= What you should do =
Give the data again in its entirety, exactly as provided.

Collection entries:

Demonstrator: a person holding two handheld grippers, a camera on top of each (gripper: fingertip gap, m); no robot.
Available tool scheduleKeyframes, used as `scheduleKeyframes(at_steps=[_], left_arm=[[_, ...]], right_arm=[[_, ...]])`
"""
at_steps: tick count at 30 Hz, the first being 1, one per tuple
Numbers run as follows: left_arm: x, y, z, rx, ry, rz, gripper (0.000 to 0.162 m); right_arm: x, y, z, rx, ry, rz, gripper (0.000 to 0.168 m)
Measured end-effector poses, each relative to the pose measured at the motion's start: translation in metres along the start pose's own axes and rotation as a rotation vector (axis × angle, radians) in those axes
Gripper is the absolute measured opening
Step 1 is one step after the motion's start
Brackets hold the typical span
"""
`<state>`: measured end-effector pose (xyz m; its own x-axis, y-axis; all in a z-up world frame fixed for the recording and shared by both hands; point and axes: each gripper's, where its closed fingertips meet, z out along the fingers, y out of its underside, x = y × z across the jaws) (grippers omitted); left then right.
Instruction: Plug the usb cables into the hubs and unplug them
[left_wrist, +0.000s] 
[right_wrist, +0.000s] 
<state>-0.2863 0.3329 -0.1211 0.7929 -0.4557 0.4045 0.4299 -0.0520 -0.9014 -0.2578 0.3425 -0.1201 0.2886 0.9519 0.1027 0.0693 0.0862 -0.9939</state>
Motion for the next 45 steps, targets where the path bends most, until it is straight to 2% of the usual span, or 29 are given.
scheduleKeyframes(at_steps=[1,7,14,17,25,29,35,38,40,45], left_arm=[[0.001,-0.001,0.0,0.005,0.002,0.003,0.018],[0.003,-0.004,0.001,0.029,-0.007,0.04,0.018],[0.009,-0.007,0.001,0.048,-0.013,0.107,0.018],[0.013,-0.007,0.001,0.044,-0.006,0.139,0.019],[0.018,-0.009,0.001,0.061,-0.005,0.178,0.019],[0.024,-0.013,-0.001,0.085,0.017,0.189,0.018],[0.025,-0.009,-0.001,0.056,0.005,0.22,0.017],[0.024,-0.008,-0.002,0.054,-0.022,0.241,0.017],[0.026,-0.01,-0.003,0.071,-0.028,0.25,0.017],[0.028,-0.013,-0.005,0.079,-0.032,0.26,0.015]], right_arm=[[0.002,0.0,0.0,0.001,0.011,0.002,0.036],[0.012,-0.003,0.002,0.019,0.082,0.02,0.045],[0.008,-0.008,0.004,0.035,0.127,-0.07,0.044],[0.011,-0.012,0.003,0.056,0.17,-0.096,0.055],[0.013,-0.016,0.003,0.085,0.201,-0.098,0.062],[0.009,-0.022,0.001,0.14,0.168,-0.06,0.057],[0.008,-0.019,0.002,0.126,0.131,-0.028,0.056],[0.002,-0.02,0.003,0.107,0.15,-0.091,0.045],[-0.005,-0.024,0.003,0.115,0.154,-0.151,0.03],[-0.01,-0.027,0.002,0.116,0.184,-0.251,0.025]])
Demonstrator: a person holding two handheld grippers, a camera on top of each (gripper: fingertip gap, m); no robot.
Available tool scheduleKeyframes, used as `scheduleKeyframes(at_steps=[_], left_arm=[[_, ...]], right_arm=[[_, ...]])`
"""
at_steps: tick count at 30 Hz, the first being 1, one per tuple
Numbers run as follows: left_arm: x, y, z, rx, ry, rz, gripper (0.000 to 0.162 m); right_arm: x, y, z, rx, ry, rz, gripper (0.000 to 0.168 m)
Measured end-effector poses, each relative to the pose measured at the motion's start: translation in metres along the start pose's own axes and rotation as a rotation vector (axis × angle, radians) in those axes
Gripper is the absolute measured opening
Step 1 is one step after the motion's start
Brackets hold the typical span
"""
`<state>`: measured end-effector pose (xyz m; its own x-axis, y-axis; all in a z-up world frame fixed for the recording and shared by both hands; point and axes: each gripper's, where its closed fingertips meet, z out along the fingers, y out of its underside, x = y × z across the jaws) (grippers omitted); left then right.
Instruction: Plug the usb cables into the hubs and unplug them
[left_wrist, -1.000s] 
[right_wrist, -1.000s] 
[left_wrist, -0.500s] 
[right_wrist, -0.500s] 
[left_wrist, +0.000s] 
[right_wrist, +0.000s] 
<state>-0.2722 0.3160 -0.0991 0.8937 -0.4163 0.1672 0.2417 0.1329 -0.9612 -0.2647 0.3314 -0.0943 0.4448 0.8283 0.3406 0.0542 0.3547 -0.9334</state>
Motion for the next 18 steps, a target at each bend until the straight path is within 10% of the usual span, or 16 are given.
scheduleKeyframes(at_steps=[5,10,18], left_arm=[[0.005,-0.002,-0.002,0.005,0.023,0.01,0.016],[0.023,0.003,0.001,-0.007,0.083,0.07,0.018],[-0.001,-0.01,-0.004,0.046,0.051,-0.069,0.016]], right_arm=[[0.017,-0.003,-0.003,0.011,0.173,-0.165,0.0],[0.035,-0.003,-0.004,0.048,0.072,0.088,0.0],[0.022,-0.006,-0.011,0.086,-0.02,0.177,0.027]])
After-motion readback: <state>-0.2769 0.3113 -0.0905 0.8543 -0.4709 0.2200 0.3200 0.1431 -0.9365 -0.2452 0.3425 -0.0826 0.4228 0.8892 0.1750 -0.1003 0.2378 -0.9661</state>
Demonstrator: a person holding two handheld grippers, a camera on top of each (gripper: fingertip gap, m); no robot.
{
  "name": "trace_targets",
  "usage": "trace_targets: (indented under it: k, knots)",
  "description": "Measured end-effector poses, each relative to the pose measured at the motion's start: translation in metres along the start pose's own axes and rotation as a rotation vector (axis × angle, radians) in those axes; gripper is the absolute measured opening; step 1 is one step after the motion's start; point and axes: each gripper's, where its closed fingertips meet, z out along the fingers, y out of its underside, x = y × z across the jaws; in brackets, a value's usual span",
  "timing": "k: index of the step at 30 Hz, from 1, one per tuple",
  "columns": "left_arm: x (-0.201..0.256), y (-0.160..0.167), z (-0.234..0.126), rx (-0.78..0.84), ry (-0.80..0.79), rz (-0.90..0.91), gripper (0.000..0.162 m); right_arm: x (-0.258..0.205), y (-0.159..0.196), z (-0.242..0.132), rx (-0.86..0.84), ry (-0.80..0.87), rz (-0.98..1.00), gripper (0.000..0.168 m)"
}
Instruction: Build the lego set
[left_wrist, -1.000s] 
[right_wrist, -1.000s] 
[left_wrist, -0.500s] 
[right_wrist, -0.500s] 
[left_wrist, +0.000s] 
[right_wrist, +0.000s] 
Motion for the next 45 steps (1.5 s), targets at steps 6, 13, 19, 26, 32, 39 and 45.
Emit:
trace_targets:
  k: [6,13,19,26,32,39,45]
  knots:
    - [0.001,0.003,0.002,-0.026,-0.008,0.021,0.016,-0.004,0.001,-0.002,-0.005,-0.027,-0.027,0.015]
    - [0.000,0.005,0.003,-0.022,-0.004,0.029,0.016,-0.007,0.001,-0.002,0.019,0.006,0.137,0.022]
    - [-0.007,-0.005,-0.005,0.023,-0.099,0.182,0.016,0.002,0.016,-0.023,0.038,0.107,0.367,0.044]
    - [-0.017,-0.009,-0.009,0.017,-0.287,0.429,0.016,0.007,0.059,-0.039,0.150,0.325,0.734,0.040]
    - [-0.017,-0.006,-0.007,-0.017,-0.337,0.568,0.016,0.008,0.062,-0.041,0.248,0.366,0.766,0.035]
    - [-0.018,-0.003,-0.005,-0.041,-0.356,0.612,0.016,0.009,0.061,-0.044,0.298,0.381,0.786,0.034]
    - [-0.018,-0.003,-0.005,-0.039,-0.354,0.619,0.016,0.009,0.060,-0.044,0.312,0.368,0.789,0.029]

= Task answer =
Demonstrator: a person holding two handheld grippers, a camera on top of each (gripper: fingertip gap, m); no robot.
Available tool scheduleKeyframes, used as `scheduleKeyframes(at_steps=[_], left_arm=[[_, ...]], right_arm=[[_, ...]])`
"""
at_steps: tick count at 30 Hz, the first being 1, one per tuple
Numbers run as follows: left_arm: x, y, z, rx, ry, rz, gripper (0.000 to 0.162 m); right_arm: x, y, z, rx, ry, rz, gripper (0.000 to 0.168 m)
Measured end-effector poses, each relative to the pose measured at the motion's start: translation in metres along the start pose's own axes and rotation as a rotation vector (axis × angle, radians) in those axes
Gripper is the absolute measured opening
Step 1 is one step after the motion's start
Brackets hold the typical span
"""
`<state>`: measured end-effector pose (xyz m; its own x-axis, y-axis; all in a z-up world frame fixed for the recording and shared by both hands; point and axes: each gripper's, where its closed fingertips meet, z out along the fingers, y out of its underside, x = y × z across the jaws) (grippers omitted); left then right.
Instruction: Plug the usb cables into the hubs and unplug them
[left_wrist, +0.000s] 
[right_wrist, +0.000s] 
<state>-0.2863 0.3329 -0.1211 0.7929 -0.4557 0.4045 0.4299 -0.0520 -0.9014 -0.2578 0.3425 -0.1201 0.2886 0.9519 0.1027 0.0693 0.0862 -0.9939</state>
Motion for the next 45 steps, targets where the path bends most, until it is straight to 2% of the usual span, or 29 are given.
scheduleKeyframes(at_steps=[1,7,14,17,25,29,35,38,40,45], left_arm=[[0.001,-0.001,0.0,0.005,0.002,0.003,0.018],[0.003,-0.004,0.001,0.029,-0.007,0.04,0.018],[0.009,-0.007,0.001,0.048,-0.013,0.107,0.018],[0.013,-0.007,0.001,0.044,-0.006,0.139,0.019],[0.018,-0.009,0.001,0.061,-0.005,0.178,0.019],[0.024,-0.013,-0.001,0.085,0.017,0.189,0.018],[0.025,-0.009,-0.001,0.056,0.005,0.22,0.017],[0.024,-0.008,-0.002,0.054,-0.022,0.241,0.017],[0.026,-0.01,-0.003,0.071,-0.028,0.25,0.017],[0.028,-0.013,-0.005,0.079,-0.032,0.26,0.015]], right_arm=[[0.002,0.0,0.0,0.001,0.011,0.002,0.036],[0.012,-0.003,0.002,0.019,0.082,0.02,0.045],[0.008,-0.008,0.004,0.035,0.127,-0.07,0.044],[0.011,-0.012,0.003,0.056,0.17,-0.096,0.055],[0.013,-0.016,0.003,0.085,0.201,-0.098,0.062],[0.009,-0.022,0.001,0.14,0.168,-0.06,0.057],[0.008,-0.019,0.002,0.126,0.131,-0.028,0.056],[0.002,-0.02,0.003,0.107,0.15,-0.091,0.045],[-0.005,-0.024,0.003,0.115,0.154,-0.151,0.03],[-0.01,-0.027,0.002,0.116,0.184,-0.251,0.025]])
Demonstrator: a person holding two handheld grippers, a camera on top of each (gripper: fingertip gap, m); no robot.
Available tool scheduleKeyframes, used as `scheduleKeyframes(at_steps=[_], left_arm=[[_, ...]], right_arm=[[_, ...]])`
"""
at_steps: tick count at 30 Hz, the first being 1, one per tuple
Numbers run as follows: left_arm: x, y, z, rx, ry, rz, gripper (0.000 to 0.162 m); right_arm: x, y, z, rx, ry, rz, gripper (0.000 to 0.168 m)
Measured end-effector poses, each relative to the pose measured at the motion's start: translation in metres along the start pose's own axes and rotation as a rotation vector (axis × angle, radians) in those axes
Gripper is the absolute measured opening
Step 1 is one step after the motion's start
Brackets hold the typical span
"""
`<state>`: measured end-effector pose (xyz m; its own x-axis, y-axis; all in a z-up world frame fixed for the recording and shared by both hands; point and axes: each gripper's, where its closed fingertips meet, z out along the fingers, y out of its underside, x = y × z across the jaws) (grippers omitted); left then right.
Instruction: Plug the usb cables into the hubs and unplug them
[left_wrist, -1.000s] 
[right_wrist, -1.000s] 
[left_wrist, -0.500s] 
[right_wrist, -0.500s] 
[left_wrist, +0.000s] 
[right_wrist, +0.000s] 
<state>-0.2722 0.3160 -0.0991 0.8937 -0.4163 0.1672 0.2417 0.1329 -0.9612 -0.2647 0.3314 -0.0943 0.4448 0.8283 0.3406 0.0542 0.3547 -0.9334</state>
Motion for the next 18 steps, a target at each bend until the straight path is within 10% of the usual span, or 16 are given.
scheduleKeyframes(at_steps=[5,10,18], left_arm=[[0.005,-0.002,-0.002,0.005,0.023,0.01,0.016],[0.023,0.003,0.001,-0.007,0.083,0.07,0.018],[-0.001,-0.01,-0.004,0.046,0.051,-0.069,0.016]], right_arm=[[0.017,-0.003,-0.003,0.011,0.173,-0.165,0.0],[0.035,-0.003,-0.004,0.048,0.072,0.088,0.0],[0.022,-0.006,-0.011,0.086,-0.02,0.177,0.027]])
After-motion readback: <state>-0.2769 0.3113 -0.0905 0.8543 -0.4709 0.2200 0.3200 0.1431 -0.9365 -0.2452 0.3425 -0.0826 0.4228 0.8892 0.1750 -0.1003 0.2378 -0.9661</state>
Demonstrator: a person holding two handheld grippers, a camera on top of each (gripper: fingertip gap, m); no robot.
{
  "name": "trace_targets",
  "usage": "trace_targets: (indented under it: k, knots)",
  "description": "Measured end-effector poses, each relative to the pose measured at the motion's start: translation in metres along the start pose's own axes and rotation as a rotation vector (axis × angle, radians) in those axes; gripper is the absolute measured opening; step 1 is one step after the motion's start; point and axes: each gripper's, where its closed fingertips meet, z out along the fingers, y out of its underside, x = y × z across the jaws; in brackets, a value's usual span",
  "timing": "k: index of the step at 30 Hz, from 1, one per tuple",
  "columns": "left_arm: x (-0.201..0.256), y (-0.160..0.167), z (-0.234..0.126), rx (-0.78..0.84), ry (-0.80..0.79), rz (-0.90..0.91), gripper (0.000..0.162 m); right_arm: x (-0.258..0.205), y (-0.159..0.196), z (-0.242..0.132), rx (-0.86..0.84), ry (-0.80..0.87), rz (-0.98..1.00), gripper (0.000..0.168 m)"
}
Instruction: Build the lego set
[left_wrist, -1.000s] 
[right_wrist, -1.000s] 
[left_wrist, -0.500s] 
[right_wrist, -0.500s] 
[left_wrist, +0.000s] 
[right_wrist, +0.000s] 
Motion for the next 45 steps (1.5 s), targets at steps 6, 13, 19, 26, 32, 39 and 45.
Emit:
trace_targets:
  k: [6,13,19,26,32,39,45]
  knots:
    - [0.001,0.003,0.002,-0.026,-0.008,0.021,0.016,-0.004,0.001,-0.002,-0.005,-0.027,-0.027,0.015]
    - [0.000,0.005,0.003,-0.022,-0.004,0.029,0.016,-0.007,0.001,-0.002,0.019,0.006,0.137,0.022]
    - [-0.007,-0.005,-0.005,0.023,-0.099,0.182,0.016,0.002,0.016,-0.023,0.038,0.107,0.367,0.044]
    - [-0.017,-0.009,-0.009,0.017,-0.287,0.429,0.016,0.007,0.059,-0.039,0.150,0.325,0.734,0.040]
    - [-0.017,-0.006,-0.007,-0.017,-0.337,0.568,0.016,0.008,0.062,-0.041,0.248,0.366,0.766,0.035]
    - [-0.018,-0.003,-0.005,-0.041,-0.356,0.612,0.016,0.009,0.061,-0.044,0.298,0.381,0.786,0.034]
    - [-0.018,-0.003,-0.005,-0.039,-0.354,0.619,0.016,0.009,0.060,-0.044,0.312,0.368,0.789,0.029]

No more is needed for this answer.